_WHAT THE EXERCISE ASKS_
Lines of the listing below that contain the string "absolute" are to be returned.

_SOURCE DATA_
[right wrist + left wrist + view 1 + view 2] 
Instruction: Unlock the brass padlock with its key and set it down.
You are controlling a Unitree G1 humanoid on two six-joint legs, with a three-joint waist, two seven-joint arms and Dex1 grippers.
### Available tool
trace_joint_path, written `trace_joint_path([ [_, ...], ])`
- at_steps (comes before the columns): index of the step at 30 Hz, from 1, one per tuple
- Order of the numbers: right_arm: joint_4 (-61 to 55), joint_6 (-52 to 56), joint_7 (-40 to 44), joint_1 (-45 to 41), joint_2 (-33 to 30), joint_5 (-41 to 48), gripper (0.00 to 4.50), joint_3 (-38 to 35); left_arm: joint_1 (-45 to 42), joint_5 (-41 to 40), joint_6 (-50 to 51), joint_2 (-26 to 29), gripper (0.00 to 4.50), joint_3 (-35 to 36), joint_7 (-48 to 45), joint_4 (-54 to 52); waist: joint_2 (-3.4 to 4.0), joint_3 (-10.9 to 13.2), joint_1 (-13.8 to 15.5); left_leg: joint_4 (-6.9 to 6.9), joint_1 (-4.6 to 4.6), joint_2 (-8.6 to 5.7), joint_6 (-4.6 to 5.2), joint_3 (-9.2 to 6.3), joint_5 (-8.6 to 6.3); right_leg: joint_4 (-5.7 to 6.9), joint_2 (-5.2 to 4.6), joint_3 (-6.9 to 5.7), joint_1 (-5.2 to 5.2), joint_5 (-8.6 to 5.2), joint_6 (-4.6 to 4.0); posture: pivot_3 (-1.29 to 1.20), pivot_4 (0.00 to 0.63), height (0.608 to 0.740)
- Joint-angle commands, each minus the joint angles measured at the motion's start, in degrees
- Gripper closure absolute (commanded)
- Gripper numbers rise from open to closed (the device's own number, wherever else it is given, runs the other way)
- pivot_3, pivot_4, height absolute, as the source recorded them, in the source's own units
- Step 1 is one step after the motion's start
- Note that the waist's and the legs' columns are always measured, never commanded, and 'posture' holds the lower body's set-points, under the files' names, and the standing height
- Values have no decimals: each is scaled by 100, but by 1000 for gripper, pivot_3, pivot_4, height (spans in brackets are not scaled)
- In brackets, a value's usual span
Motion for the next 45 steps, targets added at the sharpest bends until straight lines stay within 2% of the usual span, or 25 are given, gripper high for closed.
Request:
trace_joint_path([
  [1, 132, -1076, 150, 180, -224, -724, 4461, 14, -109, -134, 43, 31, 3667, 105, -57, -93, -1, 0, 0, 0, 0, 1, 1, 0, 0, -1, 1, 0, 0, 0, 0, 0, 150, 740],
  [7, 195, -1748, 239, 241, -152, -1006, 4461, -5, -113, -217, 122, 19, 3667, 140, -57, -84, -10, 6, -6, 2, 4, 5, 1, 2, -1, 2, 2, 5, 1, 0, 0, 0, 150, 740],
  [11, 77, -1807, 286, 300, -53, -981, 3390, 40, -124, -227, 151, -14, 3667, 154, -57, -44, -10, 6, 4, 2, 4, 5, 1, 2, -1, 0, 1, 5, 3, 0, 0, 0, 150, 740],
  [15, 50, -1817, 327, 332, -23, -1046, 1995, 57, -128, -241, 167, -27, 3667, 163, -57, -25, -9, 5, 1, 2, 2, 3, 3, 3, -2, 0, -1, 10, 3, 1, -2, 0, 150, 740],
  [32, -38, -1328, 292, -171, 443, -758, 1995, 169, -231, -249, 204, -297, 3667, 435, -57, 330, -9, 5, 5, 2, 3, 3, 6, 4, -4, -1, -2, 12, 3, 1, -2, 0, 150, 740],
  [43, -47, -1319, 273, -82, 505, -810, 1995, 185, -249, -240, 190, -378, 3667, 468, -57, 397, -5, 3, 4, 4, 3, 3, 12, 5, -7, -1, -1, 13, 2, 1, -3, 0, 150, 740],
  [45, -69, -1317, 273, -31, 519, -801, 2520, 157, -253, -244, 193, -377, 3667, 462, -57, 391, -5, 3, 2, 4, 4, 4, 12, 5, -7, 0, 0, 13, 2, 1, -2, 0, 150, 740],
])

_RESPONSE TO THIS EXERCISE_
- Gripper closure absolute (commanded)
- pivot_3, pivot_4, height absolute, as the source recorded them, in the source's own units

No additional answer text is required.